Revisi UU ini ternyata tidak membuat berkurangnya permohonan dispensasi kawin, justru membuat semakin banyak orang mengajukan dispensasi kawin ke pengadilan agama. Padahal, pemerintah sudah mengharapkan dengan adanya revisi ini masyarakat lebih bijak dan lebih memikirkan kematangan dalam menjalani rumah tangga.

Melansir dari Pa-kajen.go.id, dispensasi kawin adalah pemberian hak kepada seseorang untuk menikah meski belum mencapai batas minimum usia pernikahan. Menurut data Pengadilan Agama Watansoppeng pada tahun 2018 permohonan dispensasi kawin sebanyak 13.822, pada tahun 2019 sebanyak 24.864, dan pada tahun 2020 sebanyak 64.196.

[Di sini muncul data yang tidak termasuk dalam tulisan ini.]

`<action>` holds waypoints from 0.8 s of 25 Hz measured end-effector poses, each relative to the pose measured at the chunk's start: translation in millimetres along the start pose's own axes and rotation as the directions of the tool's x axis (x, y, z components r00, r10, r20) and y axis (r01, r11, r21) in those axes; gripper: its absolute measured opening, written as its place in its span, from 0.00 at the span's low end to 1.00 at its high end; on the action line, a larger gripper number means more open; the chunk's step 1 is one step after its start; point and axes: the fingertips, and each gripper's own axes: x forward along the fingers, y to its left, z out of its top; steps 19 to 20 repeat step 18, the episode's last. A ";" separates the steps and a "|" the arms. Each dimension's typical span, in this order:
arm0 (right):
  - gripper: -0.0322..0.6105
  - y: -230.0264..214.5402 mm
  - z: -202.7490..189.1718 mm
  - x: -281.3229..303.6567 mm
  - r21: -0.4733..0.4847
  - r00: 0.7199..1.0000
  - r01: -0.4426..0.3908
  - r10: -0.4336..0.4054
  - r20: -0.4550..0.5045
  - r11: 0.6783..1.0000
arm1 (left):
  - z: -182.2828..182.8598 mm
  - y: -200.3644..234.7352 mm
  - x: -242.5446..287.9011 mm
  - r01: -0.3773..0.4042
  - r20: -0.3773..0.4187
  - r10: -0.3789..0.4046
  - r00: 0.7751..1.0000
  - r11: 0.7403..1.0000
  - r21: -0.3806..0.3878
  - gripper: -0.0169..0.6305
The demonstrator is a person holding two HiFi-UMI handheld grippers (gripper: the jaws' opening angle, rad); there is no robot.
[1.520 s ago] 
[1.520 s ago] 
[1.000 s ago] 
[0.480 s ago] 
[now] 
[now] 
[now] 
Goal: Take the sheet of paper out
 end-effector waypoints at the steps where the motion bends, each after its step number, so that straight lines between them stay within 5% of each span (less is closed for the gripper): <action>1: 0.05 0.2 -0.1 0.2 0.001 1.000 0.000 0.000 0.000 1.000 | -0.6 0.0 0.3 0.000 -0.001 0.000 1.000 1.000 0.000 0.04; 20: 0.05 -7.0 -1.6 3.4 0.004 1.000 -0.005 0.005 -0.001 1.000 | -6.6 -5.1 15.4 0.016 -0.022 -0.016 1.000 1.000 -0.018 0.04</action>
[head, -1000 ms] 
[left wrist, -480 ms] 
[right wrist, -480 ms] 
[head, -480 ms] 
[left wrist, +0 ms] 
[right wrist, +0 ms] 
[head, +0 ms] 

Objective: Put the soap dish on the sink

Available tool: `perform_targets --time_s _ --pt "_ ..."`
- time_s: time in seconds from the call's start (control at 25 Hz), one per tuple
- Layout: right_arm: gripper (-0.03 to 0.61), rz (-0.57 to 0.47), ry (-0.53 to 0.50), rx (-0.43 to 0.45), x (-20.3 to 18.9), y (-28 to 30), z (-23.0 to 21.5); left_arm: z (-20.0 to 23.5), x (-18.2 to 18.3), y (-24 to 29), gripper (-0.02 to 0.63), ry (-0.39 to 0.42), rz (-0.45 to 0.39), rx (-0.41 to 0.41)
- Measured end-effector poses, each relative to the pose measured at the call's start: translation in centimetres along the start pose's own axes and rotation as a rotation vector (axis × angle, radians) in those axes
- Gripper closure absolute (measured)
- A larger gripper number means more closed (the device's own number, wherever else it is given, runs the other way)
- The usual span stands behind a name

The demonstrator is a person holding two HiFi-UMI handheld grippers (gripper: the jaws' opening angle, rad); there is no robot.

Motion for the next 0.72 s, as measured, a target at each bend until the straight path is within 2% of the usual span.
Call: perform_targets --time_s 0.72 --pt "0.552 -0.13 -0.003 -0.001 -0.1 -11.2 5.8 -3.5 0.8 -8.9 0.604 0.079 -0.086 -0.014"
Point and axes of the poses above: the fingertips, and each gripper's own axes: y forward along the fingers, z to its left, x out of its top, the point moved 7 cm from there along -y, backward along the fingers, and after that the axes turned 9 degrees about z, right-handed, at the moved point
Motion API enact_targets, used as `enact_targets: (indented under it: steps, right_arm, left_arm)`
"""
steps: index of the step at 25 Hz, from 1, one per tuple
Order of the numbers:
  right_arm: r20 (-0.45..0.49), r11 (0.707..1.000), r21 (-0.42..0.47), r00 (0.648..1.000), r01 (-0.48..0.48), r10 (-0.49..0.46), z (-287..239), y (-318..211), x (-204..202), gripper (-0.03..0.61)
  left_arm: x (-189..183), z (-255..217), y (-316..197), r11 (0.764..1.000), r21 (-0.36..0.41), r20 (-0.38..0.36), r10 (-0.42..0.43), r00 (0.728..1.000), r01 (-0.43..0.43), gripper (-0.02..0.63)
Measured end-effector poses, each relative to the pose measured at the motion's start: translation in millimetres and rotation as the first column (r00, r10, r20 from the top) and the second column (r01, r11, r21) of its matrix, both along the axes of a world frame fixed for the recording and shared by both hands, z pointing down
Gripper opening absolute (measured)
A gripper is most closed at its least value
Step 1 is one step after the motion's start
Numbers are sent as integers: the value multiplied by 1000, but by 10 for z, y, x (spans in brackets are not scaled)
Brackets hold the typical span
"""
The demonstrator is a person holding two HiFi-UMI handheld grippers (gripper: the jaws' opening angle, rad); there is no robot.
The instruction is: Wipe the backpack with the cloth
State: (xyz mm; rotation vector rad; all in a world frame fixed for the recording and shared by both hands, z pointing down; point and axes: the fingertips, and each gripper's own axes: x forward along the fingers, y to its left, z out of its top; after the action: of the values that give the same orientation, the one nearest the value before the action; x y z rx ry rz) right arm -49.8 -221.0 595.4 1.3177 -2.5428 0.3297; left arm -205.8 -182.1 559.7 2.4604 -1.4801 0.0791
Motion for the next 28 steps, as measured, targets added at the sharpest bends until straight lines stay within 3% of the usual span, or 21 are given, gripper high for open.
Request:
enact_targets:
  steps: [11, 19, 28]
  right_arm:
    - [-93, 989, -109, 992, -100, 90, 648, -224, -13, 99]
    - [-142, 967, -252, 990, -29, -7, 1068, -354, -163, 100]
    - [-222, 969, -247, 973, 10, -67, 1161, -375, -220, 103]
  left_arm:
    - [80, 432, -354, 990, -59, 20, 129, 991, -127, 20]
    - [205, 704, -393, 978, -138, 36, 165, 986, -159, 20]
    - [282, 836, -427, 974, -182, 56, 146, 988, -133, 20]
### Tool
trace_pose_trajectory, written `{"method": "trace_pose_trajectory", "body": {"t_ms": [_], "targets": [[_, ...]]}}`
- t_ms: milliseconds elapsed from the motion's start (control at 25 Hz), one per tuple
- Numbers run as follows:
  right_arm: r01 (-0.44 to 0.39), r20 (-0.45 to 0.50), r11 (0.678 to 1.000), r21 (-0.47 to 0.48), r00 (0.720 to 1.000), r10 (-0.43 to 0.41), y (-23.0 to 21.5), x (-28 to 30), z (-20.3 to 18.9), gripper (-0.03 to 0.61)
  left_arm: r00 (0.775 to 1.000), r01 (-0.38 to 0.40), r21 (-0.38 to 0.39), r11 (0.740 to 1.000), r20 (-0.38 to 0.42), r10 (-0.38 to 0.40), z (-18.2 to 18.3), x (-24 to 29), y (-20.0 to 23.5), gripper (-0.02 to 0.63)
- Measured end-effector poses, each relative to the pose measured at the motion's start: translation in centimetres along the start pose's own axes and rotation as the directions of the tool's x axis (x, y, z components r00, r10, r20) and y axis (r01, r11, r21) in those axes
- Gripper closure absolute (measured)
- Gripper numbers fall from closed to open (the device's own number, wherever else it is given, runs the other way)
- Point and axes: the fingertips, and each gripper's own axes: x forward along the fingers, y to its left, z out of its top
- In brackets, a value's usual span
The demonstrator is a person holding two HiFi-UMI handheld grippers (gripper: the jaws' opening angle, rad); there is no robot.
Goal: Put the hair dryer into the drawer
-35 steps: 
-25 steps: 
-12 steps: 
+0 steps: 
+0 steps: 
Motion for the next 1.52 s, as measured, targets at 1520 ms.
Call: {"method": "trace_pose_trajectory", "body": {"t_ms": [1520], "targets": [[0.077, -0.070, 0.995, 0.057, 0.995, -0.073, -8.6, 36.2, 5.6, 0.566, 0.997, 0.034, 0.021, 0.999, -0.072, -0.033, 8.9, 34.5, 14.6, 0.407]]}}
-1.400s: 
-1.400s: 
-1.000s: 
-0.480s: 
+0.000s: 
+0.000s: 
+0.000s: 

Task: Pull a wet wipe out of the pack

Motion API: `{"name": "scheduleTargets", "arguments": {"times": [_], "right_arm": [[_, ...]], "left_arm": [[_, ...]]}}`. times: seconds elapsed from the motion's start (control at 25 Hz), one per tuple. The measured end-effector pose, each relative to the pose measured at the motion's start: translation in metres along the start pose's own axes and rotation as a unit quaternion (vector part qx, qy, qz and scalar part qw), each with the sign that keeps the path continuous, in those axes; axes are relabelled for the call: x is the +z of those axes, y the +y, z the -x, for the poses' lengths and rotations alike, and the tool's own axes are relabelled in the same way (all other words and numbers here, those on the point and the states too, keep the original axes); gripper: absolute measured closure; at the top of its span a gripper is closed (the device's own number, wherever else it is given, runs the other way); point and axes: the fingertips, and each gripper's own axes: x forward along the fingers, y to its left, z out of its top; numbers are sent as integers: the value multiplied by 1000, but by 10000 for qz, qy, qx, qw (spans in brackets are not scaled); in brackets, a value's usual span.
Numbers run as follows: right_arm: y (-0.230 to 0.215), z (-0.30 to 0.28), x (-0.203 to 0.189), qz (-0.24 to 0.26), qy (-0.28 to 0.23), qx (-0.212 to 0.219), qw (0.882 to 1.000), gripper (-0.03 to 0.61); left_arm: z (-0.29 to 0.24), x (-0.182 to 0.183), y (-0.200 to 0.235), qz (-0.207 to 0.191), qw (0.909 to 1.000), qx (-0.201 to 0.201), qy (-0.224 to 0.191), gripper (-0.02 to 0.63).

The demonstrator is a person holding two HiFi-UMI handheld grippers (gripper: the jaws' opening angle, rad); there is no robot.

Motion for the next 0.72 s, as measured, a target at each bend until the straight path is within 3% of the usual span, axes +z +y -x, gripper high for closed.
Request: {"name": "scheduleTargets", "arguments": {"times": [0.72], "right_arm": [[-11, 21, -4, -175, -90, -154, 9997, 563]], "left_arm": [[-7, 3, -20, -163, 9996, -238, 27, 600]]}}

Tentu saja permohonan dispensasi kawin tidak begitu saja dikabulkan, hakim perlu banyak pertimbangan dan diperlukan banyak kententuan khusus sebagai syarat pengajuan, Berikut ini merupakan hal yang wajib disiapkan:

  1. Permohonan dispensasi harus orang tua yang mengajukan.
  2. Permohonan diajukan secara sukarela ke pengadilan.
  3. Hakim wajib mendengar keterangan dari orang tua kedua belah pihak dan kedua calon mempelai untuk menetapkan permohonan dispensasi kawin.
  4. Surat pernyataan dari kedua calon mempelai bahwa menyanggupi segala kewajiban yang timbul dari ikatan pernikahan.
  5. Surat pernyataan penghasilan yang disetujui pihak berwenang.
  6. Calon mempelai harus menyertakan Ijazah sebagai bukti telah menyelesaikan kewajiban belajar.

Calon mempelai menyertakan bukti surat rekomedasi keterangan sehat dari dokter spesialis bidan dan psikolog.
Ada hal yang bisa membuat permohonan dispensasi kawin bisa dikabulkan hakim, yaitu apabila kelengkapan bukti bersifat fakta setelah pertimbangan hakim dari aspek psikologi, ekonomi, sosiologi, dan kesehatan. Dispensasi kawin juga sewaktu-waktu dapat disetujui jika dalam kondisi yang sangat terdesak, kondisi yang dimaksud adalah kondisi dimana tidak ada pilihan lain dan harus segera dilaksanakan perkawinan. Kondisi apa saja yang termasuk sangat mendesak? tentu saja kondisi seperti terjadinya hamil di luar pernikahan.

Perlu diingat, dispensasi kawin ini janganlah kita jadikan sebagai peluang untuk menikah diusia dini, karena bagaimanapun pemerintah sudah merevisi UU dengan batasan usia minimal dan melihat dari berbagai aspek. Jangan sampai menikah hanya karena sudah terlanjur berpacaran lama, keterpaksaan, atau karena merasa lelah dengan kehidupan, karena adanya perubahan UU tentang batas usia minimal  ini diharapkan bisa menekan angka pernikahan dini.

Perubahan ini juga bertujuan agar calon pengantin mempunyai kesiapan dan kematangan dalam membina rumah tangga, bukan hanya kesiapan mental tetapi juga kesiapan dari segi kesehatan. Kesiapan diri bisa menciptakan rumah tangga yang baik dan keturunan yang sehat, serta anak bisa mendapat hak-haknya seperti akses pendidikan setinggi mungkin, mendapat kasih sayang yang semestinya agar kesehatan jiwa bisa terjaga.